Central Hidroeléctrica Simón Bolívar, también llamada Represa del Guri

Central Hidroeléctrica Simón Bolívar, también llamada Represa del Guri

Una falla tras otra

Cabas opina que “en los últimos años las autoridades se han dedicado a instalar y comprar plantas de generación termoeléctrica sin tener asociada la transmisión y gestión de mantenimiento, lo que ha hecho que estas máquinas se deterioren rápidamente”. También culpa a la corrupción.

Al mismo tiempo recuerda la “fuerza y vigorosidad” que tenían los sistemas de trasmisión, pero “al no tener mantenimiento, sustitución ni ampliación, cualquier perturbación que se presente produce un colapso“.

En cuanto a los 600 transformadores que distribuyen la energía, el ingeniero afirma que ya cumplieron su vida útil, es decir, unos 30 años instalados. “Si sumas la crisis de generación, transmisión y distribución tienes una crisis total en el sistema”.

El inicio

Para muchos, el comienzo de la denominada crisis energética fue en 2009, sin embargo para Cabas empezó en el 2002 que fue el primer impacto de El Niño, solo que no se vivió tan fuerte por el paro petrolero.

Centro Comercial Millenium, ubicado en Caracas. (Febrero 2016) Fotografía Fernando Llano/AP

Centro Comercial Millenium, ubicado en Caracas. (Febrero 2016) Fotografía Fernando Llano/AP

Pese a que el Gobierno ha implementado paliativos como el ahorro eléctrico de cinco horas en los más de 250 centros comerciales en el primer trimestre del 2016, o la segunda fase del plan de racionamiento en 19 estados y hasta resguardar el sistema hidrológico y eléctrico por la Fuerza Armada Nacional Bolivariana (FANB), la Policía Nacional Bolivariana (PNB), la Guardia Nacional Bolivariana (GNB) y la reserva activa, el especialista recalca en que la solución verdadera no se da porque “siempre el culpable es otro” y además, en el sector eléctrico hubo una desprofesionalización ya que muchos trabajadores se han ido”.

Ante la pregunta de cuál ha sido el año más grave para el sistema eléctrico, el ingeniero enfatiza que “todavía no ha llegado” porque “si hay un deterioro franco, masivo y continuado en nuestras centrales termoeléctricas, así como una falta de inversión, los años que vienen son más delicados. Todavía faltan cosas por ocurrir”, manifiesta.

Caracas no está blindada

Las quejas que más se han visibilizado a través de redes sociales es que los ciudadanos del interior se quejan de que la capital siempre ha tenido prioridad, sin embargo últimamente esto no ha sido así.

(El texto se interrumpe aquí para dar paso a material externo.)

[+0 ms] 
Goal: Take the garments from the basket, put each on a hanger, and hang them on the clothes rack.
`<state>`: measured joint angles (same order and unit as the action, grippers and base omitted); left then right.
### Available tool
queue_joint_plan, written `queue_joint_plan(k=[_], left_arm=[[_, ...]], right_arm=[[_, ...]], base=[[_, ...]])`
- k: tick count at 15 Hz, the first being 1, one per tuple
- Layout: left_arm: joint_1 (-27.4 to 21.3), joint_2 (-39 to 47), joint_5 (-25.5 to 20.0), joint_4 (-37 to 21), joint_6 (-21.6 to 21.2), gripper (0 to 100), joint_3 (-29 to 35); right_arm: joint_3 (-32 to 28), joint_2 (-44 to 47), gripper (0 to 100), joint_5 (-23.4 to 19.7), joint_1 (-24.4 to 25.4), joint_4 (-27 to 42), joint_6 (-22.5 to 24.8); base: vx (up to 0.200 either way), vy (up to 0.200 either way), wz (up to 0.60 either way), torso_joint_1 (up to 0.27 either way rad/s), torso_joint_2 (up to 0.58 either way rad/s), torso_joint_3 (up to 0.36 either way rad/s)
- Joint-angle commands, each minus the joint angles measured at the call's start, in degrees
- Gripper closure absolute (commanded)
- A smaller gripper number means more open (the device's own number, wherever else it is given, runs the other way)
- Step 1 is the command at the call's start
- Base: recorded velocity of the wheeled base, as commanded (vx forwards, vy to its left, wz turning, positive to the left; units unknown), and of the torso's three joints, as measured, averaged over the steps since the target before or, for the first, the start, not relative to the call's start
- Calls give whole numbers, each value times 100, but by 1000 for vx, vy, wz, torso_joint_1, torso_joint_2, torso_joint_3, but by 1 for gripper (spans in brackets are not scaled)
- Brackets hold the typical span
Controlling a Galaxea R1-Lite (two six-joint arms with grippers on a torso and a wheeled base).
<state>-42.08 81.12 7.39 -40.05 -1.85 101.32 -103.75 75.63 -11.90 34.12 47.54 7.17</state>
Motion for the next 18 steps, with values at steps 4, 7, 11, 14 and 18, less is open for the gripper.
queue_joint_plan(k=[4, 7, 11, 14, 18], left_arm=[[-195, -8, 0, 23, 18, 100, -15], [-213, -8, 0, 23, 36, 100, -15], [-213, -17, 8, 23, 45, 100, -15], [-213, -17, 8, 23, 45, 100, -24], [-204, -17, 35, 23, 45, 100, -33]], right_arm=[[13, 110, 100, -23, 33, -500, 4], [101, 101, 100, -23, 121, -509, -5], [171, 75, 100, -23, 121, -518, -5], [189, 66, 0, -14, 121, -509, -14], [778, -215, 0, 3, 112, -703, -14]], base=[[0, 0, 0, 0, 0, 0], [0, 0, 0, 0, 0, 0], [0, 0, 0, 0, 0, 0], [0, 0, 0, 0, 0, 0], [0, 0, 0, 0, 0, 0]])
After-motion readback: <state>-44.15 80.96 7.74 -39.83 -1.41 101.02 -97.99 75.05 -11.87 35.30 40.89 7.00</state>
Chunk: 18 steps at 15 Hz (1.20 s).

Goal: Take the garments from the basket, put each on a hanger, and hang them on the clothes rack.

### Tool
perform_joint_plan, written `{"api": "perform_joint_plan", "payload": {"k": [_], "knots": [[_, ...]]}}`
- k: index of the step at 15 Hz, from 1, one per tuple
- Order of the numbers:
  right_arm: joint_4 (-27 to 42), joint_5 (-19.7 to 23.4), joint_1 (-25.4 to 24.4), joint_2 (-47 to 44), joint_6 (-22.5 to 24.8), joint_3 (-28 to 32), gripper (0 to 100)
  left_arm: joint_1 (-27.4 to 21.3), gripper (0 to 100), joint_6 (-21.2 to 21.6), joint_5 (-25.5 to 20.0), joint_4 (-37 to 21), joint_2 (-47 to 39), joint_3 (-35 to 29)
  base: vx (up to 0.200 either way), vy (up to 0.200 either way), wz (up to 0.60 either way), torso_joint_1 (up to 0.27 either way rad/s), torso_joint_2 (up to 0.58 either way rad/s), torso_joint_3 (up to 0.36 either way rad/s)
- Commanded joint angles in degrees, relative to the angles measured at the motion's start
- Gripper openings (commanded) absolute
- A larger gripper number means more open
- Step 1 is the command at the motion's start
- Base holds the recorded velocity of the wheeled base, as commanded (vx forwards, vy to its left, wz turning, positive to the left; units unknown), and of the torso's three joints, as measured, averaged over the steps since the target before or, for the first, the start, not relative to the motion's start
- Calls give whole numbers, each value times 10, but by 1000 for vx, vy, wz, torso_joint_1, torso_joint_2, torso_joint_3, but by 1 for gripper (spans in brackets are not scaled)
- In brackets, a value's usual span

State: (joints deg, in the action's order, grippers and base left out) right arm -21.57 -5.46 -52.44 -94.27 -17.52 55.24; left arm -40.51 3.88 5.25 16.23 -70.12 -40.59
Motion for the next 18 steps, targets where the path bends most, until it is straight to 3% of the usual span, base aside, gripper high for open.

“Es mentira que Caracas esté blindada, se lo hemos dicho al Gobierno, un ejemplo de ello fue el apagón del 18 de diciembre, en el cual hasta el Metro se vio afectado por lo que fue un desprendimiento de un cable“, explica.

“¿Cuál es la razón? Caracas debe consumir aproximadamente unos 2.200 megavatios y solamente se le está suministrando 1.200 o 1.500. La capital está siendo impactada por un racionamiento igual que el resto del país, con la gran diferencia que no le explican al país que hay racionamiento”, agrega.

El miedo a la oscuridad

Cabas espera tranquilizar a muchos al esclarecer que el temido “apagón general no va a ocurrir” pues el sistema eléctrico venezolano, al ser integrado, permite “desincorporar carga, transportar e interconectarla. Lo que sí está planteado es un fuerte racionamiento, averías, fallas por 12, 14 o 24 horas, como ha ocurrido”.

Para el miembro del CIV lo primero que se debe hacer para solucionar esta situación es asumir con responsabilidad que existe una crisis estructural e informarle al país sobre ello, investigar y determinar a los culpables de inversiones perdidas valoradas en unos 30 mil millones de dólares.

Su planteamiento final también es esperanzador, pues asegura que “la ingeniería venezolana está en la capacidad de recuperar nuestro sistema eléctrico”.